Commitments And Culture

CNBC sources also said Yahoo’s ad sales team dropped the ball with the (soon-to-be-defunct) video portal Yahoo Screen – specifically that Yahoo lost “hundreds of ad partners” because it didn’t articulate content and ad product availability.

“I don’t run the agency sales business, but I would assure you that if we had customers with 30-70% fraud or paying $20 CPMs and running inventory that costs $2, that’d be [something that comes up] in sales discussions and it hasn’t,” Sacerdoti retorted. “Frankly, that information feels out of date, unfounded or inaccurate.”

Here’s the thing: Some advertisers expressed displeasure with Yahoo programs, but it was more about Yahoo not being able to disclose how many people watched its O&O content than anything BrightRoll-specific, said one AdExchanger source with direct knowledge of the company.

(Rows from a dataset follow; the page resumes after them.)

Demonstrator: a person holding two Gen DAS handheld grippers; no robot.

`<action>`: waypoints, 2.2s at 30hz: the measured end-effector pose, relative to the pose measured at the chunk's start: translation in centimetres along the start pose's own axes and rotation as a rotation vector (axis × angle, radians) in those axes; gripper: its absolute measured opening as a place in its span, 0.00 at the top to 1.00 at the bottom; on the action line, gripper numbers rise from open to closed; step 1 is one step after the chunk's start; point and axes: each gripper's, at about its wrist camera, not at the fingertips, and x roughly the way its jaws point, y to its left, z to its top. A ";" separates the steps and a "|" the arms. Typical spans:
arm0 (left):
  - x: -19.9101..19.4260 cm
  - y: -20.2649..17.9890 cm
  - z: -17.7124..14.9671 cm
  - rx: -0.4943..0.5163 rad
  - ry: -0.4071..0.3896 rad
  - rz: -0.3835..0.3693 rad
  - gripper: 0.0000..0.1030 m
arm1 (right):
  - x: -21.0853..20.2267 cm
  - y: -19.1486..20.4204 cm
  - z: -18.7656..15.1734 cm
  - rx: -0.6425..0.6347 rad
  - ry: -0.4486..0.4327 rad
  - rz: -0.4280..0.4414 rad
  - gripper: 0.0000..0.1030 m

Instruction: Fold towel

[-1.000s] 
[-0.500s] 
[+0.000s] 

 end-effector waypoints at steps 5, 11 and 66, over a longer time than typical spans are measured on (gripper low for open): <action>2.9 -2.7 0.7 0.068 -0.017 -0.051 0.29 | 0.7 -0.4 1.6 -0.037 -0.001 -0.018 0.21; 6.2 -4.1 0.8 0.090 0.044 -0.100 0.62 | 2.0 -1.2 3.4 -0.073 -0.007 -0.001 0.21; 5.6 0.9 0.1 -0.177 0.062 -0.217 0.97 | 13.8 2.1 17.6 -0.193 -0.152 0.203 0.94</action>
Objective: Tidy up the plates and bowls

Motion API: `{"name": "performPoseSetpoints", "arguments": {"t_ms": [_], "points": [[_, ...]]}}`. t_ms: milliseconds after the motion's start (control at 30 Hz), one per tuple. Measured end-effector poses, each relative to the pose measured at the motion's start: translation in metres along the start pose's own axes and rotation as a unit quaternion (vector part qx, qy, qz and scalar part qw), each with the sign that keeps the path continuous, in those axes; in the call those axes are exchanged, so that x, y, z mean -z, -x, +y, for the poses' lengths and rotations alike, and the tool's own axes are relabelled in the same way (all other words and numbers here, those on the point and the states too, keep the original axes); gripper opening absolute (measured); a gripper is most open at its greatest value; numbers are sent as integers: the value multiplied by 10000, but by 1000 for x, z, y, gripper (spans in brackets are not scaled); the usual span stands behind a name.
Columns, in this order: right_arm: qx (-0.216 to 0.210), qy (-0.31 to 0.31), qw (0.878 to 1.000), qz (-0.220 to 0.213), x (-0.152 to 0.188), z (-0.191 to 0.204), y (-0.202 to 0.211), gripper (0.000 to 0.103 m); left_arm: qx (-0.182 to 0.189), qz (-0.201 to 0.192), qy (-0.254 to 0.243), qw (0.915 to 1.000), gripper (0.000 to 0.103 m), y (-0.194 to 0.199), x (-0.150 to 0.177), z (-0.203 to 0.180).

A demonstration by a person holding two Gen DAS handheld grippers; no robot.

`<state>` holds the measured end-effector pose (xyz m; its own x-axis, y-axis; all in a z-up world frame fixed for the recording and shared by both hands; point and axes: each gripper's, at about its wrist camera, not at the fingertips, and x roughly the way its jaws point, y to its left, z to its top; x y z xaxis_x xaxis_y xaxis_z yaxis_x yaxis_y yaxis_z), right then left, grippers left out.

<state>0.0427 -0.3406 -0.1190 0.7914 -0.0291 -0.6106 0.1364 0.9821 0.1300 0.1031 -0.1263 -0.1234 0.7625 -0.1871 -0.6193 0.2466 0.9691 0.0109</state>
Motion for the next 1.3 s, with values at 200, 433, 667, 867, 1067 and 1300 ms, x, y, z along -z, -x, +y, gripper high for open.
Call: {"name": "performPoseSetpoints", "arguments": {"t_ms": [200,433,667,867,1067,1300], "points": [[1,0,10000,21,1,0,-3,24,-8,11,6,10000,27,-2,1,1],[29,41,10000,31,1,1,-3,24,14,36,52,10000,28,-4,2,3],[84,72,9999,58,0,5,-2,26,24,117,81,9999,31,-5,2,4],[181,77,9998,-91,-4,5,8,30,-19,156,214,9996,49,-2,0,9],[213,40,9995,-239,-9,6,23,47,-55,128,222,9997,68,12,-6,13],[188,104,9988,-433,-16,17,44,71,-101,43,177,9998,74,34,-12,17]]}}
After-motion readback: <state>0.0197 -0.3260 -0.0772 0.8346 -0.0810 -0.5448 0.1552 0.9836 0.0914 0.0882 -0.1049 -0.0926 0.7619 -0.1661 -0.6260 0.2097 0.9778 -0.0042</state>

“To me, that’s not a fraud issue,” that source added. “That’s more of a delivery issue, where they might say they can deliver a million viewers, but only delivered 750,000.”

Yahoo’s attempt at a turnaround will be bigger than BrightRoll. It will need to demonstrate it can sustain audience growth and engagement.

Although BrightRoll was central to uniting various ad tech assets – such as the Yahoo Ad Exchange (formerly Right Media Exchange) – Yahoo has bigger fish to fry as the company reportedly prepares to lay off 10% of its workforce and contends with scalding criticism from irate investors on an almost daily basis

“Yahoo, as an organization, has been challenged given the number of acquisitions and the time it has taken them to weave those pieces into their offering,” noted Sarah Baehr, EVP and managing director of digital at Carat. “The expectation (right or wrong) is that it all the pieces should be integrated by now.”

So is there light at the end of the tunnel for Yahoo’s ads business?

Beyond the status of its tech integrations and the even bigger question mark around its parent brand, Baehr noted some O&O properties like Yahoo Finance and Sports still command audience and remain viable opportunities for buyers.

“Yahoo still has a highly valuable audience today,” added Tom Triscari, CEO of programmatic consultancy Labmatik and a former Yahoo employee who led a large display team there from 2008-2012. “Yahoo would never do anything malicious, so if the story is true, then it’s likely something management missed given all the uncertainty around the business, which is more of an internal control problem than anything else.”